公務員の定年延長 給与7割水準
人事院、国会と内閣に申し入れへ
人事院は現在60歳の国家公務員の定年延長に向け、60歳以上の給与を50歳代後半の水準から3割程度減らす方針だ。8日に国会と内閣に申し入れる。政府は定年を2021年度から3年ごとに1歳ずつ上げ、33年度に65歳とする方向で検討する。段階的な引き上げに備え、人件費を抑える。60歳の定年が多い民間企業でも公務員の基準を参考に見直しが広がる可能性がある。

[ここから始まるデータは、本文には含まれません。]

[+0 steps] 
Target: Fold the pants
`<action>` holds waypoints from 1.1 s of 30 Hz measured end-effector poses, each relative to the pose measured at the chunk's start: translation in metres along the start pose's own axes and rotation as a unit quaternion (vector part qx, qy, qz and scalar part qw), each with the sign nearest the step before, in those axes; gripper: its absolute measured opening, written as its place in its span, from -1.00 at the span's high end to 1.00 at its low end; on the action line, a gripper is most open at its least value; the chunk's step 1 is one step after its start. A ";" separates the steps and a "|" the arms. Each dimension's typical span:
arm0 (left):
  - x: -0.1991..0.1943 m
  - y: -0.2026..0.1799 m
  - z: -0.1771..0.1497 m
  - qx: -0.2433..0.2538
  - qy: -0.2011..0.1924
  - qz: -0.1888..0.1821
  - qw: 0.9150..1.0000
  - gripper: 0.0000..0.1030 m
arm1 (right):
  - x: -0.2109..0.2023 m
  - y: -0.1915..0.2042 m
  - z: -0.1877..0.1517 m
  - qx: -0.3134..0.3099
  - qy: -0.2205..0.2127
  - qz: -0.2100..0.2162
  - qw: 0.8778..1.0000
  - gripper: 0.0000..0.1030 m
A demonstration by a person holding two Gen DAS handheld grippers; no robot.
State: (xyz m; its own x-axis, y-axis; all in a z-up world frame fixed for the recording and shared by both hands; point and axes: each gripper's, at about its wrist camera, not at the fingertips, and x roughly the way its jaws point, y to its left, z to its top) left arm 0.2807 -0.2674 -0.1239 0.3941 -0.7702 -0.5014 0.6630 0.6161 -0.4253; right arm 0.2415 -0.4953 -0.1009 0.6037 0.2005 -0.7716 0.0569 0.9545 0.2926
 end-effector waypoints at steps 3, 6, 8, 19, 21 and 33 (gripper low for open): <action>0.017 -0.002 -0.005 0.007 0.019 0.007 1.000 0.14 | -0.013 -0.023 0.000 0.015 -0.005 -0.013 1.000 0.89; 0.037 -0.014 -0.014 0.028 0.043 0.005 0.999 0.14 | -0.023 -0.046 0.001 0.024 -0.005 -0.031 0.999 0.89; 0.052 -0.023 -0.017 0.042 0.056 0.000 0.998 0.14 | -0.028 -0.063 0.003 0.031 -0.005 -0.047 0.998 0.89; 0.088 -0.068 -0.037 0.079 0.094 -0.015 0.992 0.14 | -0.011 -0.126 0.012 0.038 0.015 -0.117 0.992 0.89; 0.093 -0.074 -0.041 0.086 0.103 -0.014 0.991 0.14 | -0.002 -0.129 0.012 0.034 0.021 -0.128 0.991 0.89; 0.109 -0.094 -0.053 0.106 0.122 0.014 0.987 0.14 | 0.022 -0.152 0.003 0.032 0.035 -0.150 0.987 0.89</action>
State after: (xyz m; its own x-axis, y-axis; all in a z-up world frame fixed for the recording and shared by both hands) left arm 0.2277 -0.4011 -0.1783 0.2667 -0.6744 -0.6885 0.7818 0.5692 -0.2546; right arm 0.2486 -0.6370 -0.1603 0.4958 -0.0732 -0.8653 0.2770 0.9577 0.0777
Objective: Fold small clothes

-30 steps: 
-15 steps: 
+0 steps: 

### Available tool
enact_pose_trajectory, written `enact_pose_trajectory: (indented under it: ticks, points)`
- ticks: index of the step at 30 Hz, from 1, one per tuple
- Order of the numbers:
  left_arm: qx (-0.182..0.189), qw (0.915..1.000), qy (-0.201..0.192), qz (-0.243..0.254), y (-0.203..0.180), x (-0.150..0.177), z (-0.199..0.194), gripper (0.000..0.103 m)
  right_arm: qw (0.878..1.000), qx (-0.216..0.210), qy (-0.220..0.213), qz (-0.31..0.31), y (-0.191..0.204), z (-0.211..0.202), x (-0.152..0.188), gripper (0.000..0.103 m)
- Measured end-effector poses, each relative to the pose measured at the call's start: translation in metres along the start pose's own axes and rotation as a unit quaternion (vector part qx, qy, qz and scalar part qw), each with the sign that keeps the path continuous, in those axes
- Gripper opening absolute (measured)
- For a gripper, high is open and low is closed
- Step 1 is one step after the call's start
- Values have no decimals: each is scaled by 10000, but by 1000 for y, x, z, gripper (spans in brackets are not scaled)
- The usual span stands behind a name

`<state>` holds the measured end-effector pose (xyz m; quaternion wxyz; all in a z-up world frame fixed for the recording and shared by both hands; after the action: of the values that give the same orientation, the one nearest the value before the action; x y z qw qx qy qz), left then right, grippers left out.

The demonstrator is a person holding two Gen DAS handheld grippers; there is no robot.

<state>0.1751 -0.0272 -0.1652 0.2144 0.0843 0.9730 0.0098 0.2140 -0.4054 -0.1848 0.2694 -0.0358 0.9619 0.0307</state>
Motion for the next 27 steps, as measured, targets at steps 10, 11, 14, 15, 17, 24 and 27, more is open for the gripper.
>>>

人事院が厚生労働省の「賃金構造基本統計調査」を基に60歳以上を正社員として雇用する民間企業で働く正社員の年間給与水準を比較したところ、60歳代前半の社員は50歳代後半と比べて平均で3割程度低いことがわかった。民間の水準と合わせ、60歳以上の国家公務員の給与も3割減に設定する。政府は19年の通常国会にも関連法の改正案を提出する。
現在は次官など一部の役職を除いて、国家公務員は60歳で定年を迎える。希望すれば退職後、1年ごとの更新で65歳まで働ける再任用制度があるが、給与は現役時代から半減することもある。
定年延長後もそれ以前と同程度のポストで働く場合、定年退職後に低いポストで再任用されるより厚待遇が望める。定年延長で一定の給与水準を確保しながら長く働く受け皿が整えば、国家公務員の天下りの抑止力にもなり得る。
人事が滞らないよう、一定の年齢に達すると管理職から外す「役職定年制」も導入する。例外として、専門性が高く後任を見つけにくい職種などに限り、1年ごとに最大3年まで留任を認める「特例任用」の制度もつくる。その間は3割の減給の対象から外す。
個人の事情や体力などに合わせた多様な働き方を可能にするため、60歳以上の職員が短時間勤務を選択できる仕組みも盛り込む。短時間勤務の場合の給与は勤務日数に応じて変動する。
定年の延長は、公務員の年金の支給開始年齢が25年度にかけて段階的に65歳に引き上がることに合わせた措置だ。人件費の膨張を抑えながら、高齢化や年金制度の見直しに対応する。